[I18n-sig] Re: CJKCodecs 0.9 is released
Martin v. Löwis
martin@v.loewis.de
11 Jun 2003 22:34:15 +0200
Hye-Shik Chang <perky@fallin.lv> writes:
> Legend:
> CJK - CJKCodecs 0.9
> Chinese - ChineseCodecs 1.2.0
> Japanese - JapaneseCodecs 1.4.9
> Korean - KoreanCodecs 2.0.5
> GNU - GNU libiconv 1.8 + iconvcodecs 1.0
Very interesting, again. I have some problems interpreting the data,
though.
> 2) CJKCodecs' big5 versus ChineseCodecs' big5-tw
>
> CJK Chinese GNU
> a15a - fffd -
> a1c3 - fffd -
> a1c5 - fffd -
> a1fe - fffd -
> a240 - fffd -
> a2cc - fffd -
> a2ce - fffd -
What does that mean? CJK and iconv gives UnicodeError, whereas
ChineseCodecs puts in the replacement character? Seems like a bug in
ChineseCodecs to me, doesn't it? The replacement character should only
be generated if errors='replace', no?
> 3) CJKCodecs' euc-jp versus JapaneseCodecs' euc-jp
>
> CJK Japanese GNU
> 01c0 005c ff3c ff3c
That appears to be a bug in CJK, right? This is the question whether
/xa1/xc0 is REVERSE SOLIDUS or FULLWIDTH REVERSE SOLIDUS. Now, it
appears that euc-jp also supports /x5c, mapped to REVERSE SOLIDUS,
and that /xa1/xc0 should be interpreted as FULLWIDTH REVERSE SOLIDUS,
no?
In case of doubt, I think ICU should be consulted for reference, as
well, and following some kind of majority. In any case, I think the
questionable mappings need to be documented.

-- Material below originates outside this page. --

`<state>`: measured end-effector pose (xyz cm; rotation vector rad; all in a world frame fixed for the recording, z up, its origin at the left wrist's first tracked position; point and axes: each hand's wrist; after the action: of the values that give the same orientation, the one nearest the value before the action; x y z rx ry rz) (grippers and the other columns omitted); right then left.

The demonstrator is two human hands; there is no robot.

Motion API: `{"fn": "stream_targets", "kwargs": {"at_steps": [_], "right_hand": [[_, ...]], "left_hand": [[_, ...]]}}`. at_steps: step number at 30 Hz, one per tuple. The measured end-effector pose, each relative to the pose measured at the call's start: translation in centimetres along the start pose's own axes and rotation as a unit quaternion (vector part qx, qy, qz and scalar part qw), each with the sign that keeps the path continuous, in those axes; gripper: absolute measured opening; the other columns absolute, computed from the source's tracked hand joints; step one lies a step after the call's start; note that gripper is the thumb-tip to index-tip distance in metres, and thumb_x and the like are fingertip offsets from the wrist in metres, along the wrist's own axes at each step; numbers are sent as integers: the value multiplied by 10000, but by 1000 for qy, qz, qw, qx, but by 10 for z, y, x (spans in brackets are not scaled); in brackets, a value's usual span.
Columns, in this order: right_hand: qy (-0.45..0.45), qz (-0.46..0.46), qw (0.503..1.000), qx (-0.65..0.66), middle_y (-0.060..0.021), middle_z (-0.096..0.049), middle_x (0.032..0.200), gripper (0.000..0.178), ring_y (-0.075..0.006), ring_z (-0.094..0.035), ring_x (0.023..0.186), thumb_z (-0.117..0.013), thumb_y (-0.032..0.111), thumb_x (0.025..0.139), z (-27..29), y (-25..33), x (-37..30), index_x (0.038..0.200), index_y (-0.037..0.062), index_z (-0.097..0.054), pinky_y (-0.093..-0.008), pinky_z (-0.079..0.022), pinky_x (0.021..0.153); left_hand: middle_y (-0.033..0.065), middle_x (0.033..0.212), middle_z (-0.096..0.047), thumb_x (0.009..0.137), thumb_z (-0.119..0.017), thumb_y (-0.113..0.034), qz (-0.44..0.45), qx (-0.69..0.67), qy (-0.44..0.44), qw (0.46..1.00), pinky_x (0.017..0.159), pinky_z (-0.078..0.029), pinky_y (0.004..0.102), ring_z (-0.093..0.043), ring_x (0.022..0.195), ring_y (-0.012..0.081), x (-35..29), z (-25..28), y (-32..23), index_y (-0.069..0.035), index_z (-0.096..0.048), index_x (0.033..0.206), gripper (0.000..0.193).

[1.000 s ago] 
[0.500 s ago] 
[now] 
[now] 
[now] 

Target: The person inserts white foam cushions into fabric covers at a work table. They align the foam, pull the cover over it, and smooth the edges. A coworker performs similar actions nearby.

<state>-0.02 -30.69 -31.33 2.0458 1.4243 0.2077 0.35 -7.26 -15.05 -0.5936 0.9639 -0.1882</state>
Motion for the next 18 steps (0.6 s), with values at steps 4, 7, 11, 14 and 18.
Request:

> f5a1 e000 - e000 -+ User-Defined Area
> f5a2 e001 - e001 |
> .... |
> fefd e3aa - e3aa |
> fefe e3ab - e3ab -+
What are these? I cannot find them in glibc.
> 4) CJKCodecs' shift-jis versus JapaneseCodecs' shift-jis
>
> CJK Japanese GNU
> 005c 00a5 005c 00a5
Here, I would trust GNU iconv; 5C really is YEN SIGN.
> 007e 203e 007e 203e
Likewise for OVERLINE - is there really no TILDE in shift-jis?
> 007f - 007f 007f
Why that?
> 815f 005c ff3c ff3c
Again: Why that? Shouldn't /x81/x5f be FULLWIDTH REVERSE SOLIDUS?
> 817f - 00d7 -
What character is that? Why does JapaneseCodecs map it to
MULTIPLICATION SIGN? glibc seems to map that to /x81/x7e;
is that a typo in JapaneseCodecs?
> 837f - 30df -
Are you sure glibc does not support that? Seems to be
KATAKANA LETTER MI.
> 9e7f - 684e -
Why does JapaneseCodecs do that? glibc maps 9e7e to 684e.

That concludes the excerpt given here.